[Source records]
★ ★ ★

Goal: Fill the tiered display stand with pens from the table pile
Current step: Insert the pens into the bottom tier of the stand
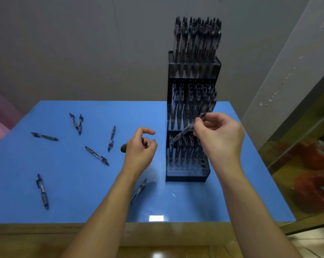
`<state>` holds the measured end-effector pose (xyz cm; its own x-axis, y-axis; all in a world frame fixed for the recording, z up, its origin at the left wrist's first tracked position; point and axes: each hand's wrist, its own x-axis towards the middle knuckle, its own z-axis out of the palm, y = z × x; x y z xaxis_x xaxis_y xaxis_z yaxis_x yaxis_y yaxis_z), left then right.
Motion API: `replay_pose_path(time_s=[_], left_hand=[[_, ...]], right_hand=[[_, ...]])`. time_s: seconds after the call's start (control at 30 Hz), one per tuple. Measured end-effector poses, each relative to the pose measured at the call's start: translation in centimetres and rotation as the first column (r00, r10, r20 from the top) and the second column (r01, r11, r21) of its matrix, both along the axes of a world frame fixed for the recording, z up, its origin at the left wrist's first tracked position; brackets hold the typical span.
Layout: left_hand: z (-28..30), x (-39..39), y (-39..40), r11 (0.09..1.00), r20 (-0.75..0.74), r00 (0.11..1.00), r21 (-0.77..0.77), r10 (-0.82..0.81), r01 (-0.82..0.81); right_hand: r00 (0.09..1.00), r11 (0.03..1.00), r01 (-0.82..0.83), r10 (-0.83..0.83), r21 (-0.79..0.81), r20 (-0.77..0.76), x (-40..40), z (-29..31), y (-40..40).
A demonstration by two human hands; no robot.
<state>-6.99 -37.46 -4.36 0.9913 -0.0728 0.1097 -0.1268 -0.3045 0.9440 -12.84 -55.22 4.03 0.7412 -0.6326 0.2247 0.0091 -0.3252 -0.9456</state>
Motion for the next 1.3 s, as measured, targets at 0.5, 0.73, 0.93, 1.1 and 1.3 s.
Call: replay_pose_path(time_s=[0.5, 0.73, 0.93, 1.1, 1.3], left_hand=[[1.2, 0.1, 0.1, 0.997, 0.1, 0.992, -0.015, -0.071, 0.073], [1.4, 0.0, 0.1, 0.994, 0.119, 0.987, -0.013, -0.107, 0.11], [1.8, 0.0, 0.4, 0.99, 0.133, 0.981, -0.02, -0.139, 0.143], [2.3, -0.4, 1.0, 0.974, 0.153, 0.964, -0.024, -0.22, 0.226], [2.8, -0.4, 1.1, 0.936, 0.155, 0.929, -0.053, -0.336, 0.347]], right_hand=[[0.954, 0.964, -0.148, 0.08, -0.222, -0.29, 0.5, -4.6, 2.4], [0.895, 0.921, -0.279, 0.147, -0.272, -0.422, 1.3, -5.1, 3.3], [0.851, 0.901, -0.305, 0.112, -0.309, -0.513, 1.3, -6.2, 3.6], [0.782, 0.842, -0.4, 0.107, -0.362, -0.614, 1.2, -5.8, 3.7], [0.895, 0.829, -0.387, 0.231, -0.404, -0.383, 0.2, -2.8, 3.5]])
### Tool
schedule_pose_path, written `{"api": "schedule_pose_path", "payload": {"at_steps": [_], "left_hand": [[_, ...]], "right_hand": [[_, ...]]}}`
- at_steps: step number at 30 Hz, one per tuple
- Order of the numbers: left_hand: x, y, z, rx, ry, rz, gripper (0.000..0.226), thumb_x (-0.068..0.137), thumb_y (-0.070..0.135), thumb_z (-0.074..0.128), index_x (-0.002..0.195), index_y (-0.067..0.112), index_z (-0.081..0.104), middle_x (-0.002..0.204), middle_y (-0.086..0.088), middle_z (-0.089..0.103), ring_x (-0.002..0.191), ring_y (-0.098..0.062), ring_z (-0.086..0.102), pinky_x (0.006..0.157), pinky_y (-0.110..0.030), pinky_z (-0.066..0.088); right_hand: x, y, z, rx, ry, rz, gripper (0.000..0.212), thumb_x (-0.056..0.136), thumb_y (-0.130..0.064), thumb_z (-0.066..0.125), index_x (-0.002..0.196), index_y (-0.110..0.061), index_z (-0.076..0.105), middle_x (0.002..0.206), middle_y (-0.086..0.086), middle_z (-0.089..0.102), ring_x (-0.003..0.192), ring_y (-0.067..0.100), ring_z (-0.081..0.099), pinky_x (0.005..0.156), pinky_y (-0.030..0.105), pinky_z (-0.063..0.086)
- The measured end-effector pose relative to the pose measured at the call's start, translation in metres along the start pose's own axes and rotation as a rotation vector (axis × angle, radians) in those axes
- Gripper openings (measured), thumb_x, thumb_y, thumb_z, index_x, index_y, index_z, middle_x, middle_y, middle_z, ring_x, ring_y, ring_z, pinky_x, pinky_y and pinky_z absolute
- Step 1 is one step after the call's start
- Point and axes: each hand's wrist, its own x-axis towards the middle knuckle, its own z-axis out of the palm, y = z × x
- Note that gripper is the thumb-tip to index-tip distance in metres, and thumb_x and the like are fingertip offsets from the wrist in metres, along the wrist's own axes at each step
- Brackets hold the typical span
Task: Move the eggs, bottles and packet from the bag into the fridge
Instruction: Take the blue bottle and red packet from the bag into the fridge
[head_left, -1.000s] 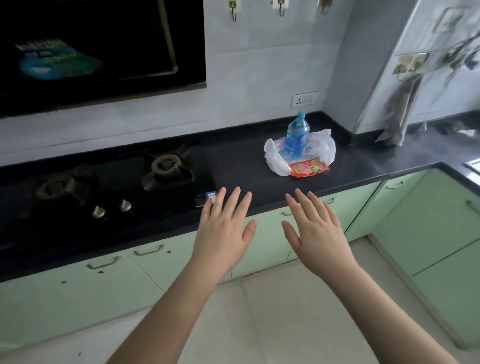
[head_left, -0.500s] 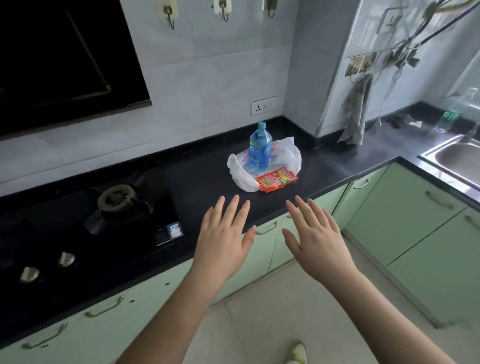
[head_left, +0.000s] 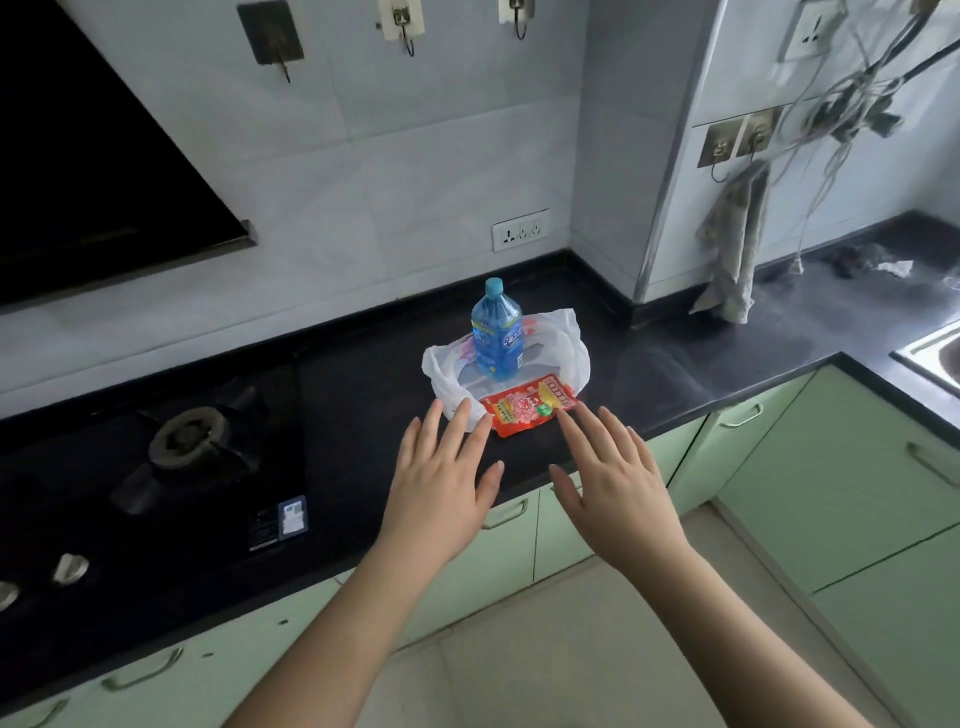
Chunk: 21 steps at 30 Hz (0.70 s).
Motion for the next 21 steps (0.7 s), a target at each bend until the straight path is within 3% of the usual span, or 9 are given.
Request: {"api": "schedule_pose_path", "payload": {"at_steps": [9,17,21], "left_hand": [[0.044,-0.001,0.020,0.025,-0.036,-0.048,0.062,0.097,0.052,0.024,0.145,0.018,0.044,0.155,-0.007,0.038,0.144,-0.034,0.029,0.118,-0.050,0.021],[0.096,-0.025,0.056,-0.048,-0.070,-0.076,0.062,0.094,0.051,0.027,0.144,0.018,0.045,0.155,-0.008,0.038,0.142,-0.036,0.032,0.113,-0.051,0.029],[0.129,-0.036,0.069,-0.087,-0.103,-0.067,0.063,0.097,0.052,0.024,0.150,0.019,0.034,0.161,-0.007,0.023,0.148,-0.033,0.018,0.117,-0.048,0.019]], "right_hand": [[0.053,0.028,0.022,0.043,-0.055,-0.044,0.064,0.096,-0.048,0.041,0.152,-0.021,0.025,0.158,0.002,0.027,0.147,0.024,0.019,0.119,0.042,0.017],[0.121,0.032,0.051,-0.017,-0.089,-0.104,0.060,0.094,-0.045,0.049,0.147,-0.019,0.037,0.152,0.004,0.038,0.143,0.027,0.029,0.116,0.044,0.022],[0.155,0.031,0.062,-0.060,-0.120,-0.099,0.061,0.094,-0.045,0.049,0.147,-0.019,0.036,0.153,0.004,0.037,0.143,0.028,0.028,0.115,0.044,0.022]]}}
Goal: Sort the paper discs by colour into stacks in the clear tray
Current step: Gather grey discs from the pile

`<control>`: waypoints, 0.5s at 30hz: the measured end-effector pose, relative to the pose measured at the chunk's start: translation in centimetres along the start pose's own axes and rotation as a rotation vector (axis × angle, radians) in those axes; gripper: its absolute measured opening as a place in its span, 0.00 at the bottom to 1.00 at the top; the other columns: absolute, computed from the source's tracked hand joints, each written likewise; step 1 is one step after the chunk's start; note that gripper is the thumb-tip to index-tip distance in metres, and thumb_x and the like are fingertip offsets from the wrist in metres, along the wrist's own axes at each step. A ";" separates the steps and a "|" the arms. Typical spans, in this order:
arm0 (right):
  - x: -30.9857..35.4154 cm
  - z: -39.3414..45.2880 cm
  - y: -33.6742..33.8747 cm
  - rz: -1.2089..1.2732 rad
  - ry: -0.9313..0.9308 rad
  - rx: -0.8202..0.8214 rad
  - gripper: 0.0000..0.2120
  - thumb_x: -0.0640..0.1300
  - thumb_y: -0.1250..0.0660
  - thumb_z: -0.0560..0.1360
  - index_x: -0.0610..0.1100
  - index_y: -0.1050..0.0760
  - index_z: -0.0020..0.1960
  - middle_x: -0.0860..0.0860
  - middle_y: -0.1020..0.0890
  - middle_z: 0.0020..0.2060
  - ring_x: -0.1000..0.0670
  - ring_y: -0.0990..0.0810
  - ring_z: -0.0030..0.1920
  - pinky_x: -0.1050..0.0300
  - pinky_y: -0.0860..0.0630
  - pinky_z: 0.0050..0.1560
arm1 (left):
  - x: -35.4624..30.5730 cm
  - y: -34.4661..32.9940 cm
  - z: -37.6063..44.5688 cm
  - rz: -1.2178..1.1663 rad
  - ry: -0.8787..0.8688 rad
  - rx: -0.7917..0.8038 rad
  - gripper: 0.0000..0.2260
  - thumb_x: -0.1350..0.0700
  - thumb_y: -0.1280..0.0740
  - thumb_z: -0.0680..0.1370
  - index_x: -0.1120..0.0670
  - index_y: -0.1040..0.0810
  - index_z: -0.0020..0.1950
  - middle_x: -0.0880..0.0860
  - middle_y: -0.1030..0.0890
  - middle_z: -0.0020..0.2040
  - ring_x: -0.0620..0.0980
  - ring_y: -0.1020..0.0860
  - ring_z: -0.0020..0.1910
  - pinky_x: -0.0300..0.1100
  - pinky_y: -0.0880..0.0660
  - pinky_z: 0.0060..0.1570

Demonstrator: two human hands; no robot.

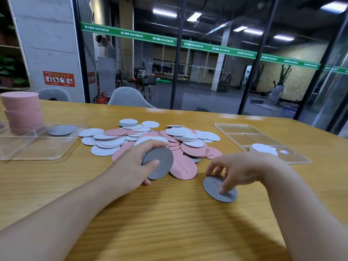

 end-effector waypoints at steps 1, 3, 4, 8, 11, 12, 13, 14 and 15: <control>0.0 0.0 0.0 -0.011 -0.009 -0.003 0.24 0.50 0.28 0.71 0.58 0.32 0.64 0.58 0.26 0.56 0.54 0.26 0.54 0.62 0.32 0.47 | 0.0 0.0 0.0 0.002 -0.001 0.001 0.19 0.59 0.37 0.78 0.33 0.27 0.57 0.34 0.28 0.52 0.50 0.19 0.33 0.41 0.20 0.39; -0.3 0.1 0.1 -0.033 -0.034 -0.023 0.23 0.53 0.28 0.70 0.58 0.32 0.62 0.57 0.26 0.51 0.53 0.26 0.51 0.61 0.31 0.46 | 0.0 0.0 0.0 0.007 -0.001 0.002 0.20 0.60 0.37 0.78 0.32 0.27 0.57 0.33 0.28 0.51 0.52 0.19 0.35 0.44 0.19 0.40; -0.5 0.2 0.1 -0.043 -0.044 -0.036 0.22 0.54 0.28 0.70 0.57 0.31 0.61 0.58 0.26 0.48 0.53 0.26 0.50 0.60 0.31 0.46 | 0.1 0.0 0.0 0.011 0.001 0.002 0.20 0.60 0.37 0.78 0.32 0.27 0.57 0.32 0.28 0.51 0.52 0.19 0.36 0.45 0.19 0.40; -0.6 0.8 0.4 -0.036 -0.011 -0.087 0.13 0.54 0.30 0.71 0.56 0.29 0.53 0.59 0.26 0.40 0.56 0.27 0.42 0.61 0.31 0.42 | 0.3 -0.1 0.0 0.032 0.021 0.003 0.21 0.60 0.39 0.78 0.31 0.28 0.57 0.32 0.29 0.52 0.51 0.18 0.34 0.47 0.20 0.44; 0.4 0.8 1.1 0.014 0.081 -0.162 0.07 0.51 0.31 0.73 0.55 0.28 0.49 0.59 0.29 0.37 0.59 0.30 0.37 0.62 0.33 0.38 | 0.5 0.0 0.0 0.028 0.029 -0.002 0.22 0.60 0.40 0.77 0.31 0.28 0.57 0.34 0.28 0.53 0.52 0.19 0.36 0.49 0.20 0.44; 0.9 0.8 1.4 0.038 0.113 -0.195 0.06 0.51 0.32 0.74 0.54 0.28 0.48 0.59 0.29 0.37 0.59 0.30 0.37 0.62 0.34 0.36 | 0.5 0.0 0.1 0.028 0.030 -0.004 0.22 0.61 0.40 0.77 0.31 0.27 0.57 0.34 0.28 0.53 0.52 0.19 0.37 0.49 0.19 0.44; 1.3 0.7 1.7 0.066 0.142 -0.231 0.04 0.50 0.32 0.74 0.54 0.28 0.47 0.59 0.29 0.37 0.59 0.31 0.36 0.63 0.34 0.36 | 0.5 0.0 0.1 0.027 0.031 -0.006 0.22 0.61 0.40 0.77 0.31 0.27 0.57 0.33 0.28 0.52 0.52 0.19 0.37 0.49 0.19 0.44; 1.7 0.7 2.0 0.102 0.171 -0.265 0.04 0.50 0.33 0.74 0.54 0.28 0.45 0.58 0.29 0.37 0.59 0.30 0.36 0.63 0.34 0.35 | 0.4 0.0 0.1 0.027 0.030 -0.007 0.22 0.61 0.40 0.77 0.31 0.27 0.57 0.33 0.28 0.52 0.53 0.19 0.37 0.48 0.19 0.43; 2.1 0.6 2.3 0.151 0.203 -0.296 0.04 0.49 0.33 0.75 0.54 0.28 0.44 0.58 0.28 0.37 0.59 0.29 0.36 0.63 0.33 0.35 | 0.3 0.0 0.1 0.025 0.029 -0.006 0.22 0.61 0.40 0.77 0.32 0.27 0.57 0.33 0.28 0.52 0.53 0.19 0.37 0.48 0.19 0.43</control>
Point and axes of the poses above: each hand's wrist, its own z-axis towards the middle knuckle, its own y-axis out of the back of the hand, x = y × z, the point moved 9 cm from there along z, towards the middle knuckle
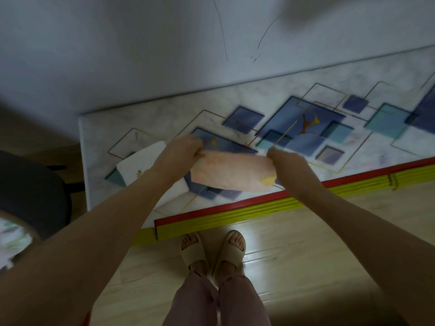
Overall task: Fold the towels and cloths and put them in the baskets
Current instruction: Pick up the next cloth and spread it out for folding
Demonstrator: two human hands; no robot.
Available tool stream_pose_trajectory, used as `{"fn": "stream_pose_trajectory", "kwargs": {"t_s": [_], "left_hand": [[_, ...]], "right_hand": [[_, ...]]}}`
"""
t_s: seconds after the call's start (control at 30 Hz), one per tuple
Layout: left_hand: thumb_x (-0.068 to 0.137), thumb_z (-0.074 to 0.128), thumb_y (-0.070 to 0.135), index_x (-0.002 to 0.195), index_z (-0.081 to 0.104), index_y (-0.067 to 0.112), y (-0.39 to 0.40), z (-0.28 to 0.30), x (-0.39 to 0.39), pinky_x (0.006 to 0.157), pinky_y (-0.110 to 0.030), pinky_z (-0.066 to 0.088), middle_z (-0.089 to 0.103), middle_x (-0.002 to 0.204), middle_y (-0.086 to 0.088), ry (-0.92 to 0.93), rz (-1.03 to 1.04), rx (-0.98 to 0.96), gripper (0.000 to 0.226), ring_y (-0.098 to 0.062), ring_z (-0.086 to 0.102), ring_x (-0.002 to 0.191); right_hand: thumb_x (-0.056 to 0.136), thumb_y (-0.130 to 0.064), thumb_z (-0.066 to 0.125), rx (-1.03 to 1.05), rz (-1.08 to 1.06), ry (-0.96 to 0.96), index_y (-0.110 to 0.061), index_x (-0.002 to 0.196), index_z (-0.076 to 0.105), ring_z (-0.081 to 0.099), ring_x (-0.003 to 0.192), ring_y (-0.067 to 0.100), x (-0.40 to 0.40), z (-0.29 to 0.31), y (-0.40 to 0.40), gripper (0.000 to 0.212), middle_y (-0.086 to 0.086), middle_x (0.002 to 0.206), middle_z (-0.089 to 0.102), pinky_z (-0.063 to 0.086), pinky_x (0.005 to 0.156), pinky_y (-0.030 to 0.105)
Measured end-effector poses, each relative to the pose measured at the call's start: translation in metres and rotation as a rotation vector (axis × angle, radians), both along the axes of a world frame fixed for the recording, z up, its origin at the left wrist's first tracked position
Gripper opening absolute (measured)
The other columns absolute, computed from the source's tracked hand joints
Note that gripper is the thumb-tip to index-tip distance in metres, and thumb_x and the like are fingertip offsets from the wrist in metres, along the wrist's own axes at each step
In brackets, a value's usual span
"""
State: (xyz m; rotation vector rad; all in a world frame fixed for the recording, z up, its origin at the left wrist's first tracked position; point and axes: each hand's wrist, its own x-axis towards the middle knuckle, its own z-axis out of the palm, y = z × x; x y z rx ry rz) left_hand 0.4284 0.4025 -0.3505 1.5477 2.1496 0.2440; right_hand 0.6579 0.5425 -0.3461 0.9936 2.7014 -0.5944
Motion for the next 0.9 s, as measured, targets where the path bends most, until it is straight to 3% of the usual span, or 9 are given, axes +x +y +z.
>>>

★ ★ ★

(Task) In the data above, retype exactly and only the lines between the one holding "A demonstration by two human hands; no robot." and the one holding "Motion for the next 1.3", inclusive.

(Output for this task)
A demonstration by two human hands; no robot.
<state>-6.99 -37.46 -4.36 0.9913 -0.0728 0.1097 -0.1268 -0.3045 0.9440 -12.84 -55.22 4.03 0.7412 -0.6326 0.2247 0.0091 -0.3252 -0.9456</state>
Motion for the next 1.3 s, as measured, targets at 0.5, 0.73, 0.93, 1.1 and 1.3 s.

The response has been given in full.